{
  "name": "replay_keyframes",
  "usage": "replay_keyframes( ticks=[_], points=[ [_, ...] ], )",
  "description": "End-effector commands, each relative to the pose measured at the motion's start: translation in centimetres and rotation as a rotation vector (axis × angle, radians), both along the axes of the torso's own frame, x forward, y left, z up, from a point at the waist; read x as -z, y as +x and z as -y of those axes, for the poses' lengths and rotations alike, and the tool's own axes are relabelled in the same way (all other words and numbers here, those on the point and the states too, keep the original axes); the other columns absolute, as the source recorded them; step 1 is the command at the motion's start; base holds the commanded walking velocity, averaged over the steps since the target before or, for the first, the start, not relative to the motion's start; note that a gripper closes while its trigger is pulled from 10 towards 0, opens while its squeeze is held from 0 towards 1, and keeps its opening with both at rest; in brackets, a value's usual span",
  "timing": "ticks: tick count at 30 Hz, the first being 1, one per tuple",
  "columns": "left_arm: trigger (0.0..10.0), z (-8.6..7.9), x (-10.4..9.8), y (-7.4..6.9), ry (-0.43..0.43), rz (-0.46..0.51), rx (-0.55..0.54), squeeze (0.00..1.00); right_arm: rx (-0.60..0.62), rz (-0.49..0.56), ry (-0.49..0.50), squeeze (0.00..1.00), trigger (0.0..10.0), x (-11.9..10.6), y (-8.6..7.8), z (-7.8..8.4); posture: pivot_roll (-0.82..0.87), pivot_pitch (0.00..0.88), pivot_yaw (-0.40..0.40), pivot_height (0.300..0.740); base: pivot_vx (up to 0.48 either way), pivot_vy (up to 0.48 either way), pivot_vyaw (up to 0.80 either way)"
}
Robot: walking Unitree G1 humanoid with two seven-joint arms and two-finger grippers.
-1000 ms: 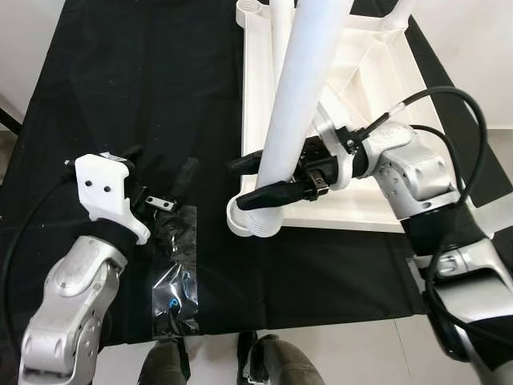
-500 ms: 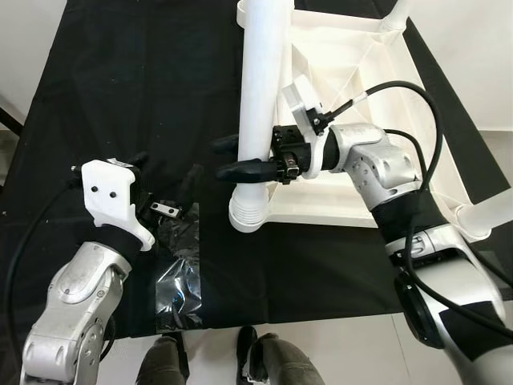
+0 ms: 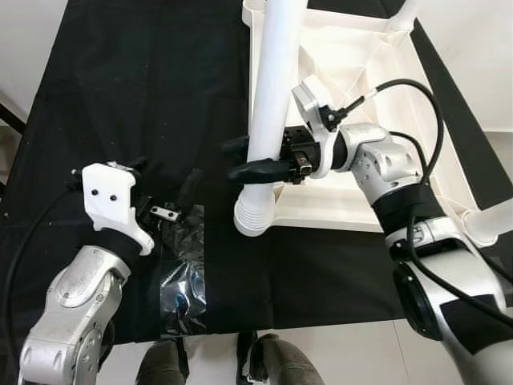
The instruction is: Building children table
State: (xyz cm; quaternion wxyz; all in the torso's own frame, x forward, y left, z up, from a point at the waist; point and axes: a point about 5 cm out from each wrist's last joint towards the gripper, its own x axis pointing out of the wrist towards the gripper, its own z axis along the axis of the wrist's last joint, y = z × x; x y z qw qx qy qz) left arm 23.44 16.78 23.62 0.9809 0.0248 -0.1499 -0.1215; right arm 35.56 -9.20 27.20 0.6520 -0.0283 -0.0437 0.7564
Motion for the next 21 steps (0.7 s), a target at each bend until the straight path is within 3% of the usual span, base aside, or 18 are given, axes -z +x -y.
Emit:
replay_keyframes(
  ticks=[1, 8, 15, 21],
  points=[
    [10.0, 0.1, 0.5, -0.3, 0.011, -0.031, 0.007, 0.0, 0.106, -0.068, -0.13, 0.0, 10.0, 4.3, 0.2, 1.3, 0.07, 0.388, -0.204, 0.74, 0.0, 0.0, 0.0],
    [10.0, 0.1, 0.6, -0.4, 0.012, -0.035, 0.006, 0.0, 0.094, 0.031, -0.187, 0.0, 10.0, 4.4, -0.2, 1.8, 0.07, 0.388, -0.204, 0.74, 0.0, 0.0, 0.0],
    [10.0, 0.2, 0.5, -0.3, 0.014, -0.036, 0.012, 0.0, 0.064, 0.195, -0.278, 0.0, 10.0, 4.5, -0.9, 2.0, 0.06, 0.383, -0.201, 0.74, 0.0, 0.0, 0.0],
    [10.0, 0.1, 0.5, -0.2, 0.016, -0.035, 0.012, 0.0, 0.064, 0.226, -0.317, 0.0, 10.0, 5.2, -1.1, 2.4, 0.06, 0.383, -0.201, 0.74, 0.0, 0.0, 0.0]
  ],
)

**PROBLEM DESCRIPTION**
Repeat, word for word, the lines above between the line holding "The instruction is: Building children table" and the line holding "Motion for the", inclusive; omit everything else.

**RESULT OF THE TASK**
The instruction is: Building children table
State: (xyz cm; quaternion wxyz; all in the torso's own frame, x forward, y left, z up, from a point at the waist; point and axes: a point about 5 cm out from each wrist's last joint towards the gripper, its own x axis pointing out of the wrist towards the gripper, its own z axis along the axis of the wrist's last joint, y = z × x; x y z qw qx qy qz) left arm 23.44 16.78 23.62 0.9809 0.0248 -0.1499 -0.1215; right arm 35.56 -9.20 27.20 0.6520 -0.0283 -0.0437 0.7564
Motion for the next 21 steps (0.7 s), a target at each bend until the straight path is within 3% of the usual span, base aside, or 18 are given, axes -z +x -y.

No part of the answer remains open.